The Arizona Legislature will be closed all next week after at least 15 current or future Republican legislators may have been directly exposed to COVID-19 by meeting with Rudy Giuliani.
President Donald Trump announced on Twitter Sunday that Giuliani, his personal attorney, tested positive for the virus less than a week after holding an unofficial hearing at the Hyatt Regency Phoenix on Monday Nov. 30.
Giuliani visited Arizona this past week as one stop on his traveling legal tour alleging there was widespread fraud in the election. Giuliani and fellow Trump attorney Jenna Ellis talked — unmasked — for roughly 11 hours in the hotel ballroom with several lawmakers.
Rep. Mark Finchem, the leader of the election fraud conspiracy committee, along with Rep. Bret Roberts, Rep. David Cook, Rep. Leo Biasiucci, Sen. Sylvia Allen, Sen. David Gowan, Sen. Sonny Borrelli, Senator-elect Kelly Townsend and Senator-elect Nancy Barto were all part of the panel.
Rep. Anthony Kern, Sen. David Farnsworth, Representative-elect Quang Nguyen, Representative-elect Judy Burges, Representative-elect Brenda Barton and Senator-elect Wendy Rogers were also spotted in attendance as well as potentially others.
The next day, Giuliani visited the state capitol and met with several additional lawmakers, including Gowan, Borrelli, Senate President Karen Fann, Senate Majority Leader Rick Gray, House Speaker Rusty Bowers, House Majority Leader Warren Petersen, Sen. Michelle Ugenti-Rita and Sen. Vince Leach.
It’s unclear when Giuliani officially tested positive or when he was exposed, but the average incubation period is about a week making it more likely that he was exposed before Arizona, but still possible he was exposed here. Giuliani was swiftly admitted to Georgetown University Medical Center, according to ABC News.
Arizona, as well as every other state, is going through the worst bout of Covid over the nine months the pandemic has been active in the United States. Arizona reported another 5,376 positive cases on Dec. 6 along with 25 reported deaths bringing the state’s overall total to 364,276 known cases and 6,950 deaths.
Giuliani traveled to Michigan and Georgia after Arizona this past week, likely exposing other legislators as well.
Several lawmakers who attended the unofficial hearing on Nov. 30 also attended the Legislature’s new member orientation later in the week, potentially exposing even more lawmakers and many state government employees. Nguyen, Burges and Rogers were at both events.

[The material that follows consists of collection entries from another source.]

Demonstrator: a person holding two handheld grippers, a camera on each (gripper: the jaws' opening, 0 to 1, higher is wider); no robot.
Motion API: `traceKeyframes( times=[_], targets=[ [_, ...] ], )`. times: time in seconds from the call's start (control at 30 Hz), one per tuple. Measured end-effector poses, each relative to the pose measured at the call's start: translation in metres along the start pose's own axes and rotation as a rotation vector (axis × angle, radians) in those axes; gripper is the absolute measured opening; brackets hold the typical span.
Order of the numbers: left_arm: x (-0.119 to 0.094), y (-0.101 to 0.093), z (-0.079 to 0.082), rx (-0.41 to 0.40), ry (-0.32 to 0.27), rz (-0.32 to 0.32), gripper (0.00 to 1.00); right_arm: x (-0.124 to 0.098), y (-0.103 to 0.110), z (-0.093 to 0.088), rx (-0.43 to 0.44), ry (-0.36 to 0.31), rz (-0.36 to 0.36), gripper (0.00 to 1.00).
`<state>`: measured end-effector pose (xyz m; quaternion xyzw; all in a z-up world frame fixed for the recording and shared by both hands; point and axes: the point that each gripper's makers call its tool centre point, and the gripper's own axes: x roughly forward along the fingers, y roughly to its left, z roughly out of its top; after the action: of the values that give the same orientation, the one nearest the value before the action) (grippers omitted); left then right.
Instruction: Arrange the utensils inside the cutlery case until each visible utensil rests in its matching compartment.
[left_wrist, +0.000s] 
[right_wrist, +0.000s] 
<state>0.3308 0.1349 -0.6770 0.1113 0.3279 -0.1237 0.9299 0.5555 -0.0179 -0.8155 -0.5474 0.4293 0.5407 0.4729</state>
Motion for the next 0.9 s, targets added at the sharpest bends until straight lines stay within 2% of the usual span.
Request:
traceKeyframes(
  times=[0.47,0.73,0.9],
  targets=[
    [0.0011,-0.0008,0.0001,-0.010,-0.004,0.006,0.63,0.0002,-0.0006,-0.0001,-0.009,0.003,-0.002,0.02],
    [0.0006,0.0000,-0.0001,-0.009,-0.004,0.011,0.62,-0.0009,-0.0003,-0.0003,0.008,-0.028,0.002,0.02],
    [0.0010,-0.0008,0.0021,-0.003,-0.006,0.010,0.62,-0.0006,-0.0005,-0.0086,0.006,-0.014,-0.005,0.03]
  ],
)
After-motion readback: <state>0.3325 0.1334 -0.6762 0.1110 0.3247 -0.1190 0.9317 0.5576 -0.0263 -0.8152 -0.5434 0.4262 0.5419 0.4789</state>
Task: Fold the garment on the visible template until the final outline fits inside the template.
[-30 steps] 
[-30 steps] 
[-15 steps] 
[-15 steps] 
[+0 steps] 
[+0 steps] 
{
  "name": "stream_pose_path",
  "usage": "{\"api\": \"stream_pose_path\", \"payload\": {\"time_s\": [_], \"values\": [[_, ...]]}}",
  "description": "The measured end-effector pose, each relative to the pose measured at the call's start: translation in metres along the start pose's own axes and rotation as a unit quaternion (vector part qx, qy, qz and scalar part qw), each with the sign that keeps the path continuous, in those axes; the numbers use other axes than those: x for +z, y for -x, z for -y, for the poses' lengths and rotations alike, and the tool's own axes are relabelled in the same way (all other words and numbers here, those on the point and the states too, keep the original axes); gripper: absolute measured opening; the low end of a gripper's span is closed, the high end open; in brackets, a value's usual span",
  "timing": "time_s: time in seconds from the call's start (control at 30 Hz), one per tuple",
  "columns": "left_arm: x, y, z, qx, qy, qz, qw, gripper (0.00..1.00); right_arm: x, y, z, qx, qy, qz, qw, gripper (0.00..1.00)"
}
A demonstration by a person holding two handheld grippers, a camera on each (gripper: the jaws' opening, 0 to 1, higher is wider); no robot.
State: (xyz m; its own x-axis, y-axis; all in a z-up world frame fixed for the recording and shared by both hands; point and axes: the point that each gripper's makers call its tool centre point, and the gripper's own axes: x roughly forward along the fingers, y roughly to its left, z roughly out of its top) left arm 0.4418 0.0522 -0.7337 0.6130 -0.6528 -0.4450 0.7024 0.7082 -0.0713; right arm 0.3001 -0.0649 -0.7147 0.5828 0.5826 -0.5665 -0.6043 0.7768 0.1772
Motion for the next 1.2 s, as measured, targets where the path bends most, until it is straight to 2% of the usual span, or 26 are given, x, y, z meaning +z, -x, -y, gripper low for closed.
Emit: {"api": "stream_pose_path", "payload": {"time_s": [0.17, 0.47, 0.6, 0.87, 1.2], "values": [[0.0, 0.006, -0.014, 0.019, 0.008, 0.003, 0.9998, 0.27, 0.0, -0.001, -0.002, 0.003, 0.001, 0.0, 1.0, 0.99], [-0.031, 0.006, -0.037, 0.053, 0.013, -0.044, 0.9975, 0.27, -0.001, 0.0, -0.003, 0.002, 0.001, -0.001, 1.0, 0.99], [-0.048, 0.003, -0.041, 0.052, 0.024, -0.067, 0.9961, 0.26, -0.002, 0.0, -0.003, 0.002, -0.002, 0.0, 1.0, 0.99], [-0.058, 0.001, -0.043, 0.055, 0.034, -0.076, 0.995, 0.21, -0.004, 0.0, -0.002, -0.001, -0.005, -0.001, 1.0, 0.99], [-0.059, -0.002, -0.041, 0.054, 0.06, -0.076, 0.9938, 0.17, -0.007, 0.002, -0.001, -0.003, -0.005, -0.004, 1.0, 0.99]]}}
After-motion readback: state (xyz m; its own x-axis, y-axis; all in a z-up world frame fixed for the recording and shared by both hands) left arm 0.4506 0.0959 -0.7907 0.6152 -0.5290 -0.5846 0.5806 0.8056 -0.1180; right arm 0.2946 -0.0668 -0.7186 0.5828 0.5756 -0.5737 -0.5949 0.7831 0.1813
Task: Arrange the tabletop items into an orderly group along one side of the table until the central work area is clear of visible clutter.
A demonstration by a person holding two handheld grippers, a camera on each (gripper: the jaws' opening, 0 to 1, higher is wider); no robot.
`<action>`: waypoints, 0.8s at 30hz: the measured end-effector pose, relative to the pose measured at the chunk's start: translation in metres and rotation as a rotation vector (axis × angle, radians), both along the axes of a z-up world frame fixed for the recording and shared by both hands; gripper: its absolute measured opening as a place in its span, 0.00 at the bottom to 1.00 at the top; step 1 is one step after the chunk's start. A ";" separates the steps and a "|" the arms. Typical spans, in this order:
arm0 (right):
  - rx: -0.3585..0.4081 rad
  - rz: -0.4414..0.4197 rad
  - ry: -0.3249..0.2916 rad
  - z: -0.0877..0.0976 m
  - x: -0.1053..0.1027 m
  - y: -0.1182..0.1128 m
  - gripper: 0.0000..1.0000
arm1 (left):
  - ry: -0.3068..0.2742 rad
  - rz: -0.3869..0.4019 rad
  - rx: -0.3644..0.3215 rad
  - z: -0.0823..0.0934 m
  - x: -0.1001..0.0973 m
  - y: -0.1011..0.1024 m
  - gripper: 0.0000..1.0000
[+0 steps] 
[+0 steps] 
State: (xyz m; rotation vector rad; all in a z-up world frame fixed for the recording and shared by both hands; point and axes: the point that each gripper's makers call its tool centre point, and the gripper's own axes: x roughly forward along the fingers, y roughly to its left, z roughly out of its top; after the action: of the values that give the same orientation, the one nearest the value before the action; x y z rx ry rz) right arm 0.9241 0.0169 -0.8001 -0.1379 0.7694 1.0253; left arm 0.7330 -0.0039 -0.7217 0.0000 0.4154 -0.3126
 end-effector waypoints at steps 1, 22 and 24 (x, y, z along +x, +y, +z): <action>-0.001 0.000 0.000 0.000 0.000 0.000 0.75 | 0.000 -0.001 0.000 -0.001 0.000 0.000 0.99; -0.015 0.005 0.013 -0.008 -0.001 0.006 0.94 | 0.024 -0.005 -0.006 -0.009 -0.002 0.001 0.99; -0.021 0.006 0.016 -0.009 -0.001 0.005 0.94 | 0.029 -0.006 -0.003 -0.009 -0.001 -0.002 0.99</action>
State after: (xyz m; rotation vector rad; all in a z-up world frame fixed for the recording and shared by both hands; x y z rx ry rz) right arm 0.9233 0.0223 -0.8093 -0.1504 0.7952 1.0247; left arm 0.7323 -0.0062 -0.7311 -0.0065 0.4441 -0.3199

Sen. Andrea Dalessandro, D-Sahuarita, said she’s making plans to take a test Wednesday after learning that several of the GOP legislators she attended the orientation with had spent time with Giuliani.
Only one of the nearly dozen new Republican lawmakers consistently wore a mask at the three-day event, though attendees had been assured ahead of time that anyone who chose not to wear a mask would be asked to watch presentations remotely, Dalessandro said.
“I went because I hoped to interact with more of the new Republicans,” she said. “But I didn’t get to do that, because I wouldn’t walk up to their desks, which only had Plexiglas on the sides, not in the front, if they didn’t have a mask on.”
Incoming Republican Rep. Joel John of Buckeye, the lone new Republican to wear a mask through the entire orientation, said he didn’t know some of his new colleagues had been around Giuliani until the Capitol Times called him. He said he’ll continue socially distancing and wearing a mask, and will plan to take a test if he starts experiencing symptoms.
In a Sunday afternoon email sent to all senators and staff and obtained by the Arizona Capitol Times, Senate Chief of staff Wendy Baldo wrote that the Senate will be closed all week “due to COVID-19 concerns and out of an abundance of caution.” At least three interim committee meetings had already been scheduled this week and were expected to proceed in a hybrid format with Republicans and staff in a hearing room and Democrats attending by video; those meetings must be rescheduled remotely according to Baldo’s email.
A House GOP spokesman said the House would follow suit.
Roberts, Kern and likely others who attended the unofficial hearing Nov. 30 plan to hold a “protect the vote” rally at the Capitol on Dec. 7. “It’s a rally to support the legislature calling for decertification of the election results. Legislators will be there,” Roberts tweeted. Kern posted about the rally after Giuliani’s diagnosis was announced.
As COVID rages on, Democratic Rep. Arlando Teller has been hospitalized from the virus for several days and is at least the sixth known lawmaker to test positive since March. Sen. Lupe Contreras, D-Avondale, Rep. Joanne Osborne, R-Goodyear, Rep. Lorenzo Sierra, D-Avondale, Rep. Raquel Terán, D-Phoenix and Rep. Andres Cano, D-Tucson all have tested positive for COVID-19. Sierra was hospitalized in Washington, D.C., and was intubated as well before recovering.